# Sick of my questions yet?!? Help with baby needed.



## taiweber (Jan 7, 2014)

Baby boy #3 isn't acting like he's well. His tail is down and he stands kind of hunched up w/ back legs together. He's not latching on well at all so I was supplementing with a bottle. He sucks then just stops with nipple in his mouth and dazes off. It's cold here but they have a heat lamp an I'm putting another one on them too. I added extra bedding. Baby 1 & 2 are curious and alert. Jumping and playing a little and nursing all the time. He was the baby I had pull and is seriously BIG for a newborn. I thought he would be the one that would do great! Any suggestions?????


----------



## ksalvagno (Oct 6, 2009)

What are you supplementing with? What is his temp? When was he born? How long has he been acting like this?


----------



## taiweber (Jan 7, 2014)

The first time supplementing was with store bought colostrum (all I had)! Now that I'm milking her I will with that milk. I can take his temp when I get back home. What should it be?? Born on wed night. He's been acting this way since thurs morning though not as bad. He's just seemed "off" since the beginning.


----------



## toth boer goats (Jul 20, 2008)

Get a temp.

Give a Bo-se shot

Normal goat temps range from 101.5 to 103.5


----------



## ksalvagno (Oct 6, 2009)

I would also give a B Complex shot.


----------



## taiweber (Jan 7, 2014)

Drat!!!! I just got back from home from being at the feed store. I'll see if my husband can bring some.
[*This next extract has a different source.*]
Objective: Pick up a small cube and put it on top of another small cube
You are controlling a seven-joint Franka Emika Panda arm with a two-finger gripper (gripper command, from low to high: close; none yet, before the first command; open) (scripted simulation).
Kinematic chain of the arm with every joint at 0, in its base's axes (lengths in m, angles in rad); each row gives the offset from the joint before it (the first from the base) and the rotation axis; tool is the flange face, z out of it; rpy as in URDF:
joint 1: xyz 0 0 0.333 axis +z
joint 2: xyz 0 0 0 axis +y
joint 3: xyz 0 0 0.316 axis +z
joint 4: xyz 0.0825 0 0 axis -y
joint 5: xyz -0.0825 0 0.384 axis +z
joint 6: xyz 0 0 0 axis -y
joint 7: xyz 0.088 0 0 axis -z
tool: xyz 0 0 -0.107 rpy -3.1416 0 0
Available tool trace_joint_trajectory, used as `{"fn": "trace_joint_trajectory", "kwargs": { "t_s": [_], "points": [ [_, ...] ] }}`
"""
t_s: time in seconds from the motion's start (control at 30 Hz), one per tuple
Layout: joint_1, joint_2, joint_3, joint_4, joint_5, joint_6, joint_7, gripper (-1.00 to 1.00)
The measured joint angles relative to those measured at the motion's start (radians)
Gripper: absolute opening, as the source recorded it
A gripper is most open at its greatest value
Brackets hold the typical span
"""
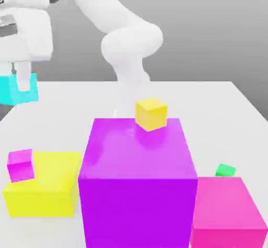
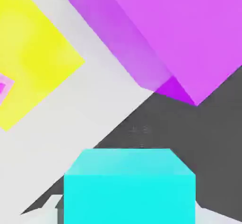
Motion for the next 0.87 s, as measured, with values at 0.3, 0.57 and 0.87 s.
{"fn": "trace_joint_trajectory", "kwargs": {
  "t_s": [0.3, 0.57, 0.87],
  "points": [
    [-0.084, -0.030, 0.325, -0.125, 0.160, -0.138, 0.355, -1.00],
    [-0.066, 0.079, 0.442, -0.246, 0.328, -0.142, 0.706, -1.00],
    [-0.072, 0.159, 0.378, -0.394, 0.306, 0.036, 0.787, 1.00]
  ]
}}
His temp is 98.6 He's the only one shivering. Not a constant shiver but every few seconds he has a chill!


----------



## nchen7 (Feb 25, 2013)

make sure you don't feed him when his temp is under 101. it shuts down the belly, so it's just milk sitting in there, getting toxic. his temp needs to be elevated. heating pad, hot hair dryer, under towels/blankets with rubs, stuff him under your shirt and rub him, hot water bottles around him, etc.


----------



## taiweber (Jan 7, 2014)

Wow!!!! You people are brilliant!!! I love y'all!! That's so interesting and very good to know. Ok. I'm bringing him inside!! THANK YOU!!!


----------



## liz (Oct 5, 2007)

get his temp up to 101 as was said, also a dab of Karo in his mouth will help perk him up.


----------



## happybleats (Sep 12, 2010)

Sounds like his tummy is sick....Have you seen him poop? feel his tummy...is it hard?
Get him warmed up...
If he seem consitpated give him an oil and warm water enema...
B complex is good..but he will also need CD antitoxin or Milk of magnesia to flush the toxins building in his tummy...
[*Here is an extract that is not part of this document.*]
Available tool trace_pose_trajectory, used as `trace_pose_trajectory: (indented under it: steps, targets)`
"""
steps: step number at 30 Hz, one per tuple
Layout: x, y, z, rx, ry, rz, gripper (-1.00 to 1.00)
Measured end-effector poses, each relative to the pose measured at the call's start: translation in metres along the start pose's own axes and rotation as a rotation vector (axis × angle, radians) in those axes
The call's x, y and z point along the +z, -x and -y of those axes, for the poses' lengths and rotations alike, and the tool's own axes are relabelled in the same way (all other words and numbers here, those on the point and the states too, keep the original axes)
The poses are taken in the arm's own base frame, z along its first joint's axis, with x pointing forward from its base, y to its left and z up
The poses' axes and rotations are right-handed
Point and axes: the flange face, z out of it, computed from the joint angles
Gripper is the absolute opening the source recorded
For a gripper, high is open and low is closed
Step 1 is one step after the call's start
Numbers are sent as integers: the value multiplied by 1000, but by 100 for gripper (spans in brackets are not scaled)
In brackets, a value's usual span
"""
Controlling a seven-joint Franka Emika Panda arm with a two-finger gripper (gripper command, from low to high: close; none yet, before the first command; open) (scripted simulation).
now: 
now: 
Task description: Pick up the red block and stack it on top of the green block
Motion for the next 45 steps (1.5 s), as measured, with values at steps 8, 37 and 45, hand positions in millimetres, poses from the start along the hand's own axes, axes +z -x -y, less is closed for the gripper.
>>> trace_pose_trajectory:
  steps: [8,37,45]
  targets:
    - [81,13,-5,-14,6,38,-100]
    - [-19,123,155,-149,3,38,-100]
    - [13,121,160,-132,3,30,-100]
Dont offer milk right now..warm electros is better until you get him well...then only moms milk...the going between replacer and moms milk is hard on the tummy...


----------



## taiweber (Jan 7, 2014)

My daughter is sitting with him in front of a space heater. He's loving it! Given him a dab of karo. I'll take his temp in a bit and can give him some electrolytes. The other stuff is being picked up and brought home this evening! Thanks again guys!!!!!


----------



## nchen7 (Feb 25, 2013)

i'm sure she's loving it too. who doesn't love snuggling with a baby goat??


----------



## taiweber (Jan 7, 2014)

nchen7 said:


> i'm sure she's loving it too. who doesn't love snuggling with a baby goat??


She is, very much so!

Baby's temp is up to 100.1 and has had electrolytes. Already seeming to perk up some! Standing more normal, tail up and even a few tail wags. He's been asleep this while time so still no poop!


----------



## taiweber (Jan 7, 2014)

happybleats said:


> Sounds like his tummy is sick....Have you seen him poop? feel his tummy...is it hard?
> Get him warmed up...
> If he seem consitpated give him an oil and warm water enema...
> B complex is good..but he will also need CD antitoxin or Milk of magnesia to flush the toxins building in his tummy...
> ...


Is the CD antitoxin an injection???
Where do I give the shot(s)?
I realize these are probably very stupid questions!!


----------



## cashmere (Jan 14, 2013)

No not stupid questions CDT is sub Q 
Just under the skin.






I took this from Hogger's information) behind front leg in


----------



## taiweber (Jan 7, 2014)

Thank you very much!!


----------



## taiweber (Jan 7, 2014)

For crying out loud!!! This hasn't been a good day. Just checked on the mom and she's bleeding. It's not bright it's darker and has a little "goop" coming out. It all under her tail and on her hip






where she's laid in it!!! Normal?????


----------



## happybleats (Sep 12, 2010)

The only dumb question is one thats unasked : ) We like questions here!!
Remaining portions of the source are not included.